TASK PROMPT | Lines in the listing below that include the word "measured" need to be copied.
--- RAW DATA Enclosed Below ---
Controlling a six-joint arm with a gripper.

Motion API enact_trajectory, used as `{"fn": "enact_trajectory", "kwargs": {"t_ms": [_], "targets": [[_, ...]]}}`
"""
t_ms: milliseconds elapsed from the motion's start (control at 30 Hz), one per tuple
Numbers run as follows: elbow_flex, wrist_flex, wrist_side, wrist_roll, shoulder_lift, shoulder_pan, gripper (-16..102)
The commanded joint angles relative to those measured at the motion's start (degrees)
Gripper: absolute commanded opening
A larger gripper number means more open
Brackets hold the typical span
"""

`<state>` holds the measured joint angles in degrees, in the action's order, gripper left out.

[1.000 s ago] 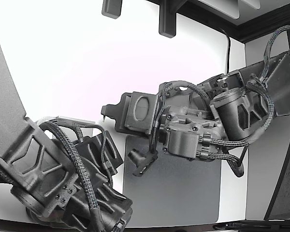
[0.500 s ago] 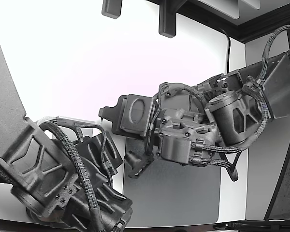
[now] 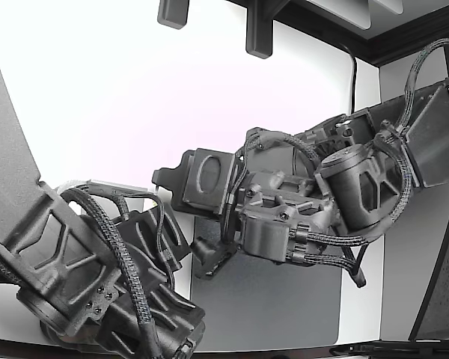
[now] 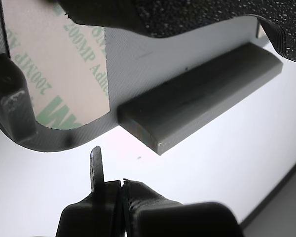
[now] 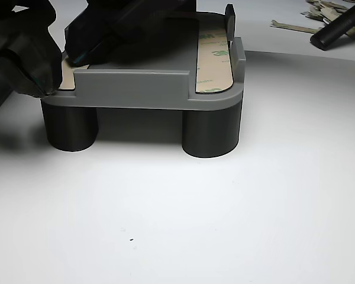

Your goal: Peel off protective film from adhesive tape.

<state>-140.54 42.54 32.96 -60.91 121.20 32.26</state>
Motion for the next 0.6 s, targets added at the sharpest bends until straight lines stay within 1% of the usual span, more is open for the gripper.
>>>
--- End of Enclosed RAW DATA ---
EXERCISE OUTPUT |
The commanded joint angles relative to those measured at the motion's start (degrees)
`<state>` holds the measured joint angles in degrees, in the action's order, gripper left out.

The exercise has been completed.